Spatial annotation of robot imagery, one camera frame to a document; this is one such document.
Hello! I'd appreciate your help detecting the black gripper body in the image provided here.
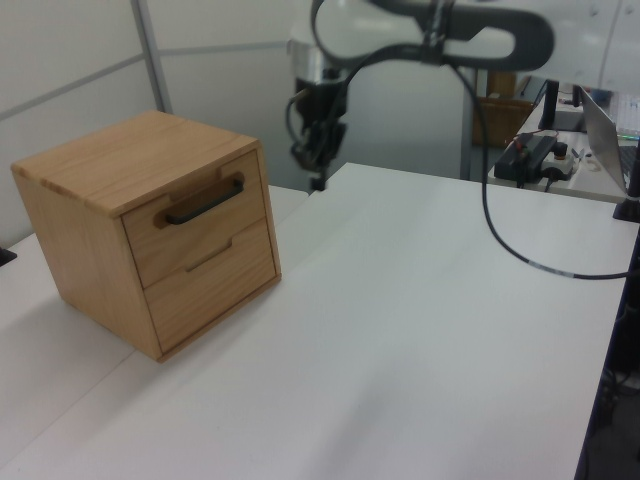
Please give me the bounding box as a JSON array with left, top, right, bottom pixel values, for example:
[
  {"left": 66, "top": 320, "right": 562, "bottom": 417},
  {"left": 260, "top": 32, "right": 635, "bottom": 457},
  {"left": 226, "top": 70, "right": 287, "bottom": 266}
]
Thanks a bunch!
[{"left": 295, "top": 78, "right": 350, "bottom": 129}]

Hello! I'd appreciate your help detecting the black metal drawer handle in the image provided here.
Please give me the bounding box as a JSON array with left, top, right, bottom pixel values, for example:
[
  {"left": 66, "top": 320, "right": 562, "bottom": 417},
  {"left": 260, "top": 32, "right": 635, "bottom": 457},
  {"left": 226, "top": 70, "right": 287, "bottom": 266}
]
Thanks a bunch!
[{"left": 164, "top": 178, "right": 245, "bottom": 226}]

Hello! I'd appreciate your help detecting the wooden drawer with black handle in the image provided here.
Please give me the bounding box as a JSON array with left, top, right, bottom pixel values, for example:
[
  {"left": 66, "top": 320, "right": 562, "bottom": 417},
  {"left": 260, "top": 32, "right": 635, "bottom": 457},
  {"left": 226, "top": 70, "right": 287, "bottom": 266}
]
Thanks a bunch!
[{"left": 121, "top": 148, "right": 278, "bottom": 290}]

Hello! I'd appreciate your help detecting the wooden drawer with notch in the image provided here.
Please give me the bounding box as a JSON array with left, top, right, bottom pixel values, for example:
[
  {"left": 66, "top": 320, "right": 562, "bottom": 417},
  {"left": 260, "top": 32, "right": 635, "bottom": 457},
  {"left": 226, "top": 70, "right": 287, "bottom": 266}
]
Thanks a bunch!
[{"left": 142, "top": 234, "right": 281, "bottom": 354}]

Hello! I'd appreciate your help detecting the light wooden drawer cabinet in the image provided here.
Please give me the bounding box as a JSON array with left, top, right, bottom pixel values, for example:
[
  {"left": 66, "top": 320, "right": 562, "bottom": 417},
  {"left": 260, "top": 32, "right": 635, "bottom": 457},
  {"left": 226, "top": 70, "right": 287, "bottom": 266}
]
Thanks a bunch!
[{"left": 10, "top": 109, "right": 282, "bottom": 364}]

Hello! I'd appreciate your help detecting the brown wooden crate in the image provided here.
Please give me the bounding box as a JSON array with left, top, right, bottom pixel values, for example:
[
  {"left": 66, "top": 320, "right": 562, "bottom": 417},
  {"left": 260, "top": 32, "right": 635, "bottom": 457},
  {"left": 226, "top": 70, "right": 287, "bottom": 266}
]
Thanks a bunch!
[{"left": 472, "top": 97, "right": 536, "bottom": 149}]

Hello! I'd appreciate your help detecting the black power supply box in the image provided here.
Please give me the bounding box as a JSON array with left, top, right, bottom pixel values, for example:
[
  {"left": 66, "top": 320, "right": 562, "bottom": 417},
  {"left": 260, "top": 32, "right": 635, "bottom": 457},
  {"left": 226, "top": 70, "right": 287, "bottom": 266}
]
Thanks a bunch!
[{"left": 494, "top": 133, "right": 559, "bottom": 179}]

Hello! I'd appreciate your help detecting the black monitor stand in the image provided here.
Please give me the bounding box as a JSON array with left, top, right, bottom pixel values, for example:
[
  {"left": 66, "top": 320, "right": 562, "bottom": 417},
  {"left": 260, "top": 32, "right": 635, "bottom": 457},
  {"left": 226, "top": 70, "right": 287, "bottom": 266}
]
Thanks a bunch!
[{"left": 538, "top": 79, "right": 586, "bottom": 134}]

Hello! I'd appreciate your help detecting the white emergency stop button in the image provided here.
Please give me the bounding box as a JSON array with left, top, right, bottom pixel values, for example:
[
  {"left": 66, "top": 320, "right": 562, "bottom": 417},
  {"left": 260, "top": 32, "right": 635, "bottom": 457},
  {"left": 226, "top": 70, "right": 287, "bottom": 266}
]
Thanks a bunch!
[{"left": 539, "top": 142, "right": 575, "bottom": 182}]

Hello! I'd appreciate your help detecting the white side desk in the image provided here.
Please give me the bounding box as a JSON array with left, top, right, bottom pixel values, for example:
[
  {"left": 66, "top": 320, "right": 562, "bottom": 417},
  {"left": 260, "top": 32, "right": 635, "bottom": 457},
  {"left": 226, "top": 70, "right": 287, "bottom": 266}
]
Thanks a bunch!
[{"left": 487, "top": 97, "right": 634, "bottom": 205}]

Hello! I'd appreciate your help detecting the grey laptop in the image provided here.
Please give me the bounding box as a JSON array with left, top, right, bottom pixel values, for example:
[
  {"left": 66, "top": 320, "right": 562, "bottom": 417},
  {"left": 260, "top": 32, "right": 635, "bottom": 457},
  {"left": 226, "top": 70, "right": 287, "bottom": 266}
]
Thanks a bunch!
[{"left": 578, "top": 85, "right": 640, "bottom": 194}]

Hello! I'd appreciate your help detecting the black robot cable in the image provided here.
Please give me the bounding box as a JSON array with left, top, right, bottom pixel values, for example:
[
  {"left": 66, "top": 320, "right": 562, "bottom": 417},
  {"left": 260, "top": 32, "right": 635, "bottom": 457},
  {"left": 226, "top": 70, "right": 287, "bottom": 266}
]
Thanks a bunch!
[{"left": 284, "top": 44, "right": 630, "bottom": 280}]

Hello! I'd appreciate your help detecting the grey partition frame post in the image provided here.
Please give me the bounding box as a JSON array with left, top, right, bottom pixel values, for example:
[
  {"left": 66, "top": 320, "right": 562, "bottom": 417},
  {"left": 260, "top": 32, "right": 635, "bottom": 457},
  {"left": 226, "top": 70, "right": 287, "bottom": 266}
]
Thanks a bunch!
[{"left": 132, "top": 0, "right": 175, "bottom": 117}]

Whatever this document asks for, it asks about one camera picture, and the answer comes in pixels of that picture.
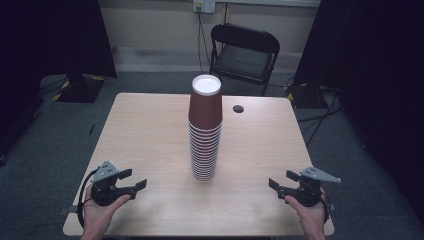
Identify black floor cables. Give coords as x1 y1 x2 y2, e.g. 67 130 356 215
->
285 75 345 148

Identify person's left hand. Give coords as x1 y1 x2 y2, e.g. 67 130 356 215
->
81 184 132 233

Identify black stand base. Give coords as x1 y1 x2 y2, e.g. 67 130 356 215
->
52 73 107 104

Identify stack of brown paper cups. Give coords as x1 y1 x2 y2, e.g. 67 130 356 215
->
187 74 224 183

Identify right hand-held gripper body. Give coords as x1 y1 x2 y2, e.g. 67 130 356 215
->
277 166 342 208

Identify black curtain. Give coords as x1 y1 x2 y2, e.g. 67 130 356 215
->
292 0 424 224
0 0 118 158

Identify black folding chair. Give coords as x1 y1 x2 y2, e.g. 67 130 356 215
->
208 22 281 97

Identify person's right hand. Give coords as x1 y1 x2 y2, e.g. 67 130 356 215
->
283 192 330 235

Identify black wall socket cable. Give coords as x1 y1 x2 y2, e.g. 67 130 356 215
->
196 6 213 76

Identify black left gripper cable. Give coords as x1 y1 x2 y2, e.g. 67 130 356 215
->
76 167 101 230

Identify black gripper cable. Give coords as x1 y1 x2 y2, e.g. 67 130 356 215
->
76 167 101 230
319 189 335 225

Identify white wall socket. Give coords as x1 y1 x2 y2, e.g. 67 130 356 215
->
192 0 217 15

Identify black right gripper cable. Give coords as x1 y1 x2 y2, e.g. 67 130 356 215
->
319 189 335 225

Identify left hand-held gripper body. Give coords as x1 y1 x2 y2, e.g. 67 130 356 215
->
89 160 138 207

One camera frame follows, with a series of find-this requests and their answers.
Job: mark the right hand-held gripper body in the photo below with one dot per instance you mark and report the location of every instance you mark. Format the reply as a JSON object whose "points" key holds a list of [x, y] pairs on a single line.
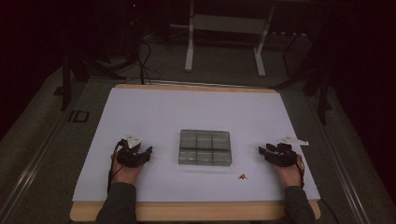
{"points": [[285, 154]]}

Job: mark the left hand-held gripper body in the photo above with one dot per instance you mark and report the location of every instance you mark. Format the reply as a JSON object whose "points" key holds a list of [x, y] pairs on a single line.
{"points": [[129, 155]]}

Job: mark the small brown earring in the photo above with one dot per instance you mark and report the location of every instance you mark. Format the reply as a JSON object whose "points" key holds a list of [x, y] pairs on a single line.
{"points": [[243, 176]]}

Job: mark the clear plastic compartment box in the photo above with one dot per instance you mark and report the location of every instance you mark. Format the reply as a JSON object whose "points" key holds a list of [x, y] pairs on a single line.
{"points": [[205, 147]]}

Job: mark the person's left hand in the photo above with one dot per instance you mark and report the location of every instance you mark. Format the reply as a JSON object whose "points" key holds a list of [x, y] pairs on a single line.
{"points": [[126, 174]]}

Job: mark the person's right hand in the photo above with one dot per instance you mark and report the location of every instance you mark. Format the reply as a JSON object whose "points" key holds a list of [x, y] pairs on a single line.
{"points": [[289, 174]]}

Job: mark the white table mat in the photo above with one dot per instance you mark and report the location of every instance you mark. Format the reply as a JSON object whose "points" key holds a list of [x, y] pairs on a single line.
{"points": [[193, 109]]}

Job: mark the black tripod stand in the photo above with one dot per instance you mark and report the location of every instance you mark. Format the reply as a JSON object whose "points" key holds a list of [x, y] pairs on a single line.
{"points": [[74, 71], [317, 84]]}

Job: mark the silver metal bar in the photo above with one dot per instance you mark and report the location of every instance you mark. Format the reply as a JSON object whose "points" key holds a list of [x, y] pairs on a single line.
{"points": [[199, 83]]}

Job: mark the metal floor rail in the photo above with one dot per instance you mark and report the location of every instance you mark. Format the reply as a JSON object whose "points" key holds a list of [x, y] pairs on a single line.
{"points": [[345, 168], [28, 174]]}

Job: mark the white metal desk frame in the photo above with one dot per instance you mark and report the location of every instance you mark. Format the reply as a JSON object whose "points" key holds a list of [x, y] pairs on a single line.
{"points": [[227, 25]]}

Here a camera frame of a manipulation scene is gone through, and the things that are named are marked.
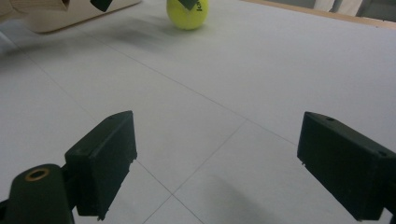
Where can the yellow tennis ball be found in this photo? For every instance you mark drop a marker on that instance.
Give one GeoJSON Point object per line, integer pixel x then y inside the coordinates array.
{"type": "Point", "coordinates": [186, 18]}

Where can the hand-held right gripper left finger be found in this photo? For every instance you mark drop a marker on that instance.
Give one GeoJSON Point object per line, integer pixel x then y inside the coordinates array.
{"type": "Point", "coordinates": [102, 165]}

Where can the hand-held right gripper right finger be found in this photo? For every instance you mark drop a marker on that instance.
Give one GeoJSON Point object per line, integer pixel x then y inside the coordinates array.
{"type": "Point", "coordinates": [345, 168]}

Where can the white plastic storage bin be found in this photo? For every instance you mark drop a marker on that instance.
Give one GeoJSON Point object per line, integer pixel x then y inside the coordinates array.
{"type": "Point", "coordinates": [77, 17]}

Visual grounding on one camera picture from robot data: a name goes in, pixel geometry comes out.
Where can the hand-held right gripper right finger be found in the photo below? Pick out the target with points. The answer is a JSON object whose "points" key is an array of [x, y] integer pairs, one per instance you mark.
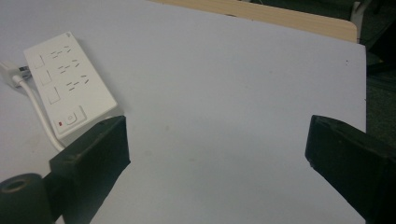
{"points": [[351, 161]]}

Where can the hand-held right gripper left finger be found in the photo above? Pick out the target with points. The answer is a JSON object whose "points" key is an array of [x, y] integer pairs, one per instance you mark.
{"points": [[93, 161]]}

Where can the white power strip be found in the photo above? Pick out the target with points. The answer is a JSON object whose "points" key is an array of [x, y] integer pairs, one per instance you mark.
{"points": [[73, 90]]}

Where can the white power plug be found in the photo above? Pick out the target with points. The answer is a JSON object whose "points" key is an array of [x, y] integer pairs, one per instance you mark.
{"points": [[11, 72]]}

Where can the white table sheet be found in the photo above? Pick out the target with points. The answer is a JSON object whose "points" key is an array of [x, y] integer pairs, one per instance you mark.
{"points": [[218, 93]]}

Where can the white stand post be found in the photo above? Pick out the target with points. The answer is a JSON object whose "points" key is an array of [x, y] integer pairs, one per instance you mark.
{"points": [[358, 17]]}

__________

HOW TO COMPLETE THIS TASK. Show each line from the material above where the string "wall" can be found.

EXPECTED ANSWER.
Identify black wall socket cable. Give coords as x1 y1 x2 y2, e.g. 67 130 356 215
Identify white wall socket. Give coords as x1 y1 x2 y2, e.g. 67 130 356 215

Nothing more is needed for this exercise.